I would like to donate to BIP. Will I receive a tax receipt? Can a donation be set up through an estate plan or stock? Do you offer thank you gifts (swag) for donations?
All donors receive tax receipts in early January for the prior year’s donations. If you have BIP in mind for your legacy planning or would like to donate shares of stock, please contact us. We also can accept donations of equipment for our fieldwork. If you would like thank you gifts with your donations, please visit BIP’s Pollen Basket.
I would like to donate to BIP a percentage of proceeds from sales of goods I produce. Can I use your logo? Can you post my logo?

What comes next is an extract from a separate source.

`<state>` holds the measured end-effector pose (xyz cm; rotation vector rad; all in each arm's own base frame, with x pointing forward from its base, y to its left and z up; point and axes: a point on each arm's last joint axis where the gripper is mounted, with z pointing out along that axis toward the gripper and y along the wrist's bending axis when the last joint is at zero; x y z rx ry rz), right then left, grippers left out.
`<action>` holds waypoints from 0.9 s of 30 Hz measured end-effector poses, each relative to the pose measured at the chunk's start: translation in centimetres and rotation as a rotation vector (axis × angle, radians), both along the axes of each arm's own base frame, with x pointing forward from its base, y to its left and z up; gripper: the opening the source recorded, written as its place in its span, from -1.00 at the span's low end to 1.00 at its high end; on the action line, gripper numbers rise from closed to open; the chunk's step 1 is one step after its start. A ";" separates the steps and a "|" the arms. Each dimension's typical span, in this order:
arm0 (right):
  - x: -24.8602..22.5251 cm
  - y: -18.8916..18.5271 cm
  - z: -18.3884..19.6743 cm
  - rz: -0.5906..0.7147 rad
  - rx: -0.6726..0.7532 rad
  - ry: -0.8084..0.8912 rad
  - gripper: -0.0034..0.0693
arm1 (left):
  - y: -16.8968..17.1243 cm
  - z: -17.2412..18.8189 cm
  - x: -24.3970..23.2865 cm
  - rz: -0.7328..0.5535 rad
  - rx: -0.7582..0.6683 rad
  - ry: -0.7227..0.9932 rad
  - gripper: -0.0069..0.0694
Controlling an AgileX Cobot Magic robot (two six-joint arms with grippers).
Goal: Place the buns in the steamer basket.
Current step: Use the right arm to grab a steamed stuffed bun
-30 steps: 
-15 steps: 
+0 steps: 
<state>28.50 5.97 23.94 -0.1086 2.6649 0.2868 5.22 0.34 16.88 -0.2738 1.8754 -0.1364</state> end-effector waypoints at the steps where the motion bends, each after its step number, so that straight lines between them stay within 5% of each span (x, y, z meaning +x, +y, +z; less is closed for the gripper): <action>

As a nonprofit, it is very important to us to maintain transparency and impartiality among our stakeholders. BIP can accept donations provided there is no expectation to market or otherwise advertise on behalf of the contributing company in order to avoid any suggestion of endorsement or affiliation. On a case by case basis, BIP may be able to share your efforts to support us on our social media channels. For use of BIP’s logo to advertise that a share of proceeds is going to BIP, you will need express written consent from BIP and to clearly inform customers that the proceeds of their purchases go towards supporting BIP’s research and operations but in no way suggests BIP’s support, endorsement or sponsorship of said products. Upon receipt of a proceeds donation, BIP will provide the donor acknowledgement of the gifts and provide any requested tax documentation.
How are donations used?
Unless restricted by the donor to a specific project, funds receive by BIP are used to support education, outreach and services for beekeepers and the general public. Our small but mighty staff serves hundreds of beekeepers in person and thousands remotely. BIP’s major expenses include field equipment, travel to field sites, IT app and database development and research supplies and shipping. Please check back in early 2021 for BIP’s 2020 Annual Report for more details.

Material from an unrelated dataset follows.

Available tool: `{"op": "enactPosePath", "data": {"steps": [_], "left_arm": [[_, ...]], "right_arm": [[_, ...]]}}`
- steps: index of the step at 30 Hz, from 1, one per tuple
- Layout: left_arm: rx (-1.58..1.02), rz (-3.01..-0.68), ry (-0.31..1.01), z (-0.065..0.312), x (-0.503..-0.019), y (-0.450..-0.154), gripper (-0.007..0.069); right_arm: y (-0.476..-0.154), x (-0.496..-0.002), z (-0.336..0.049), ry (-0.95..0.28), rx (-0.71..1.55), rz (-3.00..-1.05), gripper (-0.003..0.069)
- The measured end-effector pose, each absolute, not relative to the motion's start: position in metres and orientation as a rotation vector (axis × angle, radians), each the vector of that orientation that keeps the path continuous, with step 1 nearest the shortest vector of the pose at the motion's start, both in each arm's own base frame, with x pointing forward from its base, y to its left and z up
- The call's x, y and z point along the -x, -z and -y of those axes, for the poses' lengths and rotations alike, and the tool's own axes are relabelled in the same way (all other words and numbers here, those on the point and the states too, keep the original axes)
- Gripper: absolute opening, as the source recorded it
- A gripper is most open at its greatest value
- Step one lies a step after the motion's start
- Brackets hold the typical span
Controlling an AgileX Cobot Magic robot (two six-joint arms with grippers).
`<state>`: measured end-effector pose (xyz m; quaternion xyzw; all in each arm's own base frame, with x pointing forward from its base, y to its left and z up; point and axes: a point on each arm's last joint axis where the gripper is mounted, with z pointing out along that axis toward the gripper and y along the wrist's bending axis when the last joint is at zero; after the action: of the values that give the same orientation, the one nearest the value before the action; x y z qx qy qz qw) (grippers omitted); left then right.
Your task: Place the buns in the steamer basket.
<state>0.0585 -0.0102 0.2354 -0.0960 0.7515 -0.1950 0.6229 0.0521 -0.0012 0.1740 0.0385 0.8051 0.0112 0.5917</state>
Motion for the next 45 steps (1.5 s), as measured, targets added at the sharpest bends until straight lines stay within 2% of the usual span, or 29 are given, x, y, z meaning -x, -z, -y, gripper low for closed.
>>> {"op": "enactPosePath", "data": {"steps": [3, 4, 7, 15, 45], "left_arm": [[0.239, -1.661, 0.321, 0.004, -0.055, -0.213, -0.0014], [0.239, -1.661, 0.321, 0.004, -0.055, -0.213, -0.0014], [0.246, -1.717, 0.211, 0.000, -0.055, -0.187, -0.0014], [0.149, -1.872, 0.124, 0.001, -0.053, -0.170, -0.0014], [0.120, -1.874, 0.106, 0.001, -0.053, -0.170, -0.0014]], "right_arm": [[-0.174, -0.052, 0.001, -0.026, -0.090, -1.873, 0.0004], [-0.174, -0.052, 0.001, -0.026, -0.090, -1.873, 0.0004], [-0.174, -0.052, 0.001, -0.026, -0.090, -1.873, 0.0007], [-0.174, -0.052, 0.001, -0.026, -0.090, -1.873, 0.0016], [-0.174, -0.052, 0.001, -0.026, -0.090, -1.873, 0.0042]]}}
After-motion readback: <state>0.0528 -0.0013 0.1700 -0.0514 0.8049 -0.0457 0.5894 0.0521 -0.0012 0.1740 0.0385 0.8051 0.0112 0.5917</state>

Our school/organization is holding an event/fundraiser. Does BIP have anything to donate like books or mugs?
BIP is a nonprofit organization without the capacity to donate merchandise at this time.
Are you hiring for any positions?
From time to time we post paid positions on our site. Currently we are advertising contract positions and internships on the Home page.
Does BIP have volunteer opportunities?
Many of our staff members work remotely so we do not have a centralized location for volunteers to assemble. If you have skills that involve computer-based activities that can be performed remotely such as desktop publishing, graphic design, or digital photo cataloguing, please reach out to us to inquire about volunteering for BIP.